Damit liegt Sachsen-Anhalt unter den Werten von Berlin (71), Mecklenburg-Vorpommern (67) und Brandenburg (59). Niedrigere Raten verzeichnen hingegen Bayern mit 44 und Hamburg mit 31 Gestorbenen pro 100.000 Einwohner.
Nach Angaben des Ministeriums führen Kardiologen den Rückgang vor allem auf Fortschritte in der Akutversorgung von Herzinfarktpatienten und eine optimierte Rettungskette zurück. Zudem habe sich die Gesundheitskompetenz der Bevölkerung verbessert: Die Menschen seien besser über Warnzeichen eines Herzinfarkts sowie über Risikofaktoren wie Rauchen und ungesunde Ernährung informiert.

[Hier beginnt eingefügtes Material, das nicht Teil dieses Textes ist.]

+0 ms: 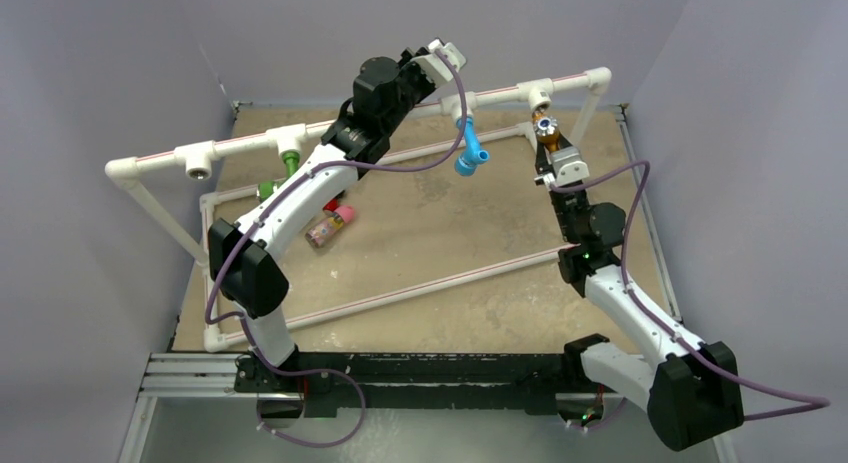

Wer die Symptome erkenne, alarmiere schneller einen Notarzt, hieß es. Sowohl junge als auch ältere Menschen zeigten Interesse an Aufklärung und schärften ihr Bewusstsein für das richtige Notfallverhalten bei Herzinfarkt und Herzstillstand.
In Sachsen-Anhalt gibt es seit 2018 die jährliche Aufklärungskampagne „Herzwoche“. Landesweit informieren Ärzte, Krankenkassen, Apotheken, Behörden und Aktionsbündnisse über Vorsorge, Ursachen und Symptome von Herz-Kreislauf-Erkrankungen.